Physik-Nobelpreis für Supernova-Forscher

Der diesjährige Nobelpreis für Physik geht an drei Astronomen aus Australien und den USA. Der US-Forscher Saul Perlmutter teilt sich die Auszeichnung mit dem Australier Brian P. Schmidt und dem US-Wissenschafter Adam G. Riess. Sie erhalten den begehrten Preis für die "Entdeckung der beschleunigten Expansion des Universums durch Beobachtung von weit entfernten Supernovae", das sind gewaltige Sternexplosionen. Das gab die Königlich-Schwedische Akademie der Wissenschaften heute, Dienstag, in Stockholm bekannt. Die Auszeichnung ist mit zehn Mio. Kronen (1,1 Millionen Euro) dotiert und wird am 10. Dezember, am Todestag des 1896 gestorbenen Preisstifters, verliehen.

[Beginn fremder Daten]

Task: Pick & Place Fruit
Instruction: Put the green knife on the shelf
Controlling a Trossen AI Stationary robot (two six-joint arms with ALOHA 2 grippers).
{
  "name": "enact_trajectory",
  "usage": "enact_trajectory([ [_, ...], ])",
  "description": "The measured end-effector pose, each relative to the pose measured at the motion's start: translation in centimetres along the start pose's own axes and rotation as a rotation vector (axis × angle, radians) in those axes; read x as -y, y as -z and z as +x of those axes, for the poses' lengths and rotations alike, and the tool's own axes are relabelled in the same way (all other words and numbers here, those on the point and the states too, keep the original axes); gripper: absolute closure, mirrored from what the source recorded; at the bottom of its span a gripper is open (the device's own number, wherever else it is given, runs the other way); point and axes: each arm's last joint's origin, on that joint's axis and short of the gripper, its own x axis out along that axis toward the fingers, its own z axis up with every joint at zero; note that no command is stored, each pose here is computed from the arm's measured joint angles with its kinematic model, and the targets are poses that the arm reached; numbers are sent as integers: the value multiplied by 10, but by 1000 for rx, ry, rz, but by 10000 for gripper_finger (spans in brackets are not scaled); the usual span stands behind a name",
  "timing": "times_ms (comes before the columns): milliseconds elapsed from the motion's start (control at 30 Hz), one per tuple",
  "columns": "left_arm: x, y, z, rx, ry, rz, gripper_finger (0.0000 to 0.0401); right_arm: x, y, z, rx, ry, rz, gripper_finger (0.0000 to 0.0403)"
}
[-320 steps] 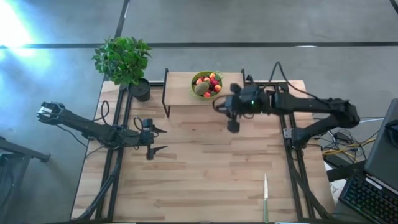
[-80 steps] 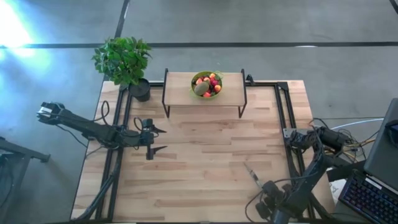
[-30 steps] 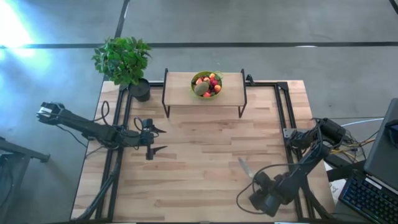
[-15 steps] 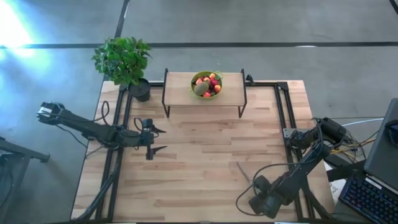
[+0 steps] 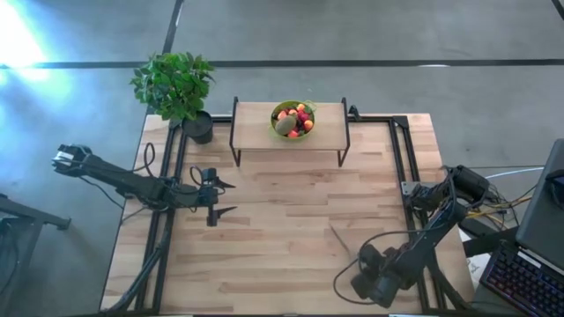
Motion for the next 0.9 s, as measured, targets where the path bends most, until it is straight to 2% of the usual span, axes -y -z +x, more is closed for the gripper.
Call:
enact_trajectory([
  [133, 0, 0, 0, 0, 0, 0, 73, 2, -3, -6, 47, -14, -5, 388],
  [533, 0, 0, 0, 0, 0, 0, 73, 4, -5, -11, 55, -12, -10, 389],
  [767, 0, 0, 0, 0, 0, 0, 73, 4, -13, -35, 141, -119, -11, 389],
  [900, 0, 0, 0, 0, 0, 0, 73, 11, -26, -53, 171, -115, 5, 389],
])
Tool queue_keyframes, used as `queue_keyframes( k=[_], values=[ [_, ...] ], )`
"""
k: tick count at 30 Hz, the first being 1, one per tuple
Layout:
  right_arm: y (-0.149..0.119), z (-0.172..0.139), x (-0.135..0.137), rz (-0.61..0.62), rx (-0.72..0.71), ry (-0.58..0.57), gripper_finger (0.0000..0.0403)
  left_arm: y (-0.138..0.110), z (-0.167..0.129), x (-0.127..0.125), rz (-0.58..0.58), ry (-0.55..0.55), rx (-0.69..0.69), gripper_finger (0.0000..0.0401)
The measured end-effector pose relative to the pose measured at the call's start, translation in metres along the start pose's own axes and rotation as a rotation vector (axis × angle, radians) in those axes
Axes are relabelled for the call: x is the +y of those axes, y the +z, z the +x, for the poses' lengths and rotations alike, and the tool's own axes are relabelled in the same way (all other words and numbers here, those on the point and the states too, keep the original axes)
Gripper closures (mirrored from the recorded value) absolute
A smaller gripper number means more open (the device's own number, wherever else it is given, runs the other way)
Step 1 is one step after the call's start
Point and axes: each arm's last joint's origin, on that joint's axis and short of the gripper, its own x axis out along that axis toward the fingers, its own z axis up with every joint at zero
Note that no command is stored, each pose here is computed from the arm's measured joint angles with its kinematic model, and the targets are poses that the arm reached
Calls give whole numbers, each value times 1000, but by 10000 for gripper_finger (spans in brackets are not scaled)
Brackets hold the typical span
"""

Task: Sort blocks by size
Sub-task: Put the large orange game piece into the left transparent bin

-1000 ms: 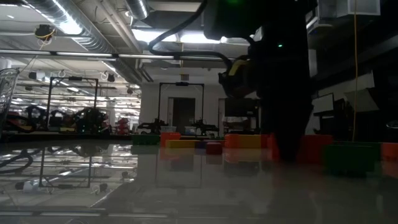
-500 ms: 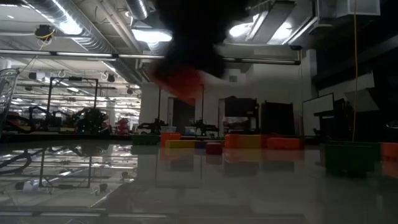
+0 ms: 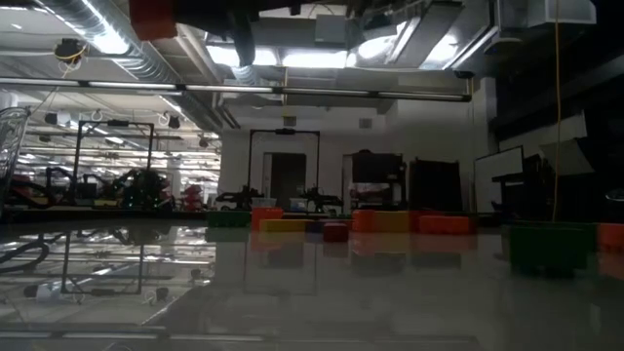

   Im Vorjahr ging der Nobelpreis für Physik an die beiden an der University of Manchester (Großbritannien) tätigen Wissenschafter Andre Geim und Konstantin Novoselow. Sie wurden für ihre bahnbrechenden Experimente mit dem zweidimensionalen Material Graphen geehrt, eine besondere Form des Kohlenstoffs, die ob ihrer besonderen Eigenschaften als "Wundermaterial" gilt.